Only the lines from the one with "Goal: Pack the" through the end of the material, both ends included, should be retyped exactly.

> [Provided material]

BEGIN

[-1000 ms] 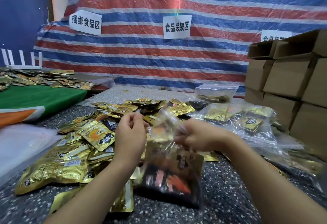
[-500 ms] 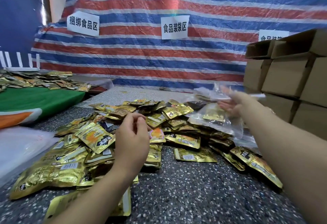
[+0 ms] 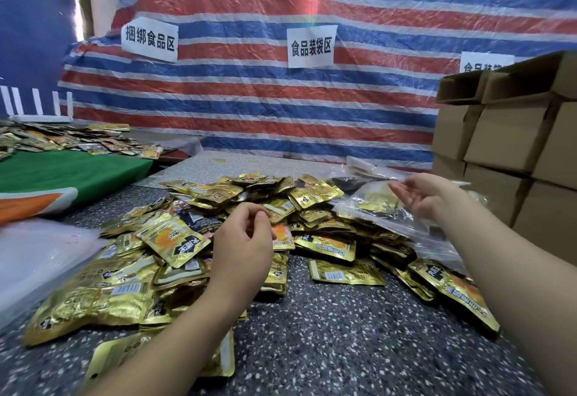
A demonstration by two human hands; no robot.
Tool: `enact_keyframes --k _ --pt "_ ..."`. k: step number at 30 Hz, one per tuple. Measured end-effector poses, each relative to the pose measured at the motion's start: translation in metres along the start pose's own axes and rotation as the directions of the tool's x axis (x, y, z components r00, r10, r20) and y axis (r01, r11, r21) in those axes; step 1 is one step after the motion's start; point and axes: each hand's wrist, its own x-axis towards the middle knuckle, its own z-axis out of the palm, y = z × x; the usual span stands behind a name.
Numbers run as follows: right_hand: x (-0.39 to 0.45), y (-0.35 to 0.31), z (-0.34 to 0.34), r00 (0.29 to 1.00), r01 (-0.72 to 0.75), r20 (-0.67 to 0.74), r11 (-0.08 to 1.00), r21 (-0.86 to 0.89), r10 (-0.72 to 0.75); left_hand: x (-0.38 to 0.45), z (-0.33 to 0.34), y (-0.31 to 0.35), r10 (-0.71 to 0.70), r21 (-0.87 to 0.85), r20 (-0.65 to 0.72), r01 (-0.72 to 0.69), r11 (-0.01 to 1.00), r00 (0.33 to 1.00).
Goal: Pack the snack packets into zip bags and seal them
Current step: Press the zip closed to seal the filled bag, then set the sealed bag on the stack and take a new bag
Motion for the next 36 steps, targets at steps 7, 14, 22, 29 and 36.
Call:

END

> [Result of the exercise]
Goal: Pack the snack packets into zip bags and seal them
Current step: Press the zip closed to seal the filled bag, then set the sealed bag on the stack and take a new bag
Motion for the next 36 steps, targets at steps 7, 14, 22, 29 and 36.
Call:

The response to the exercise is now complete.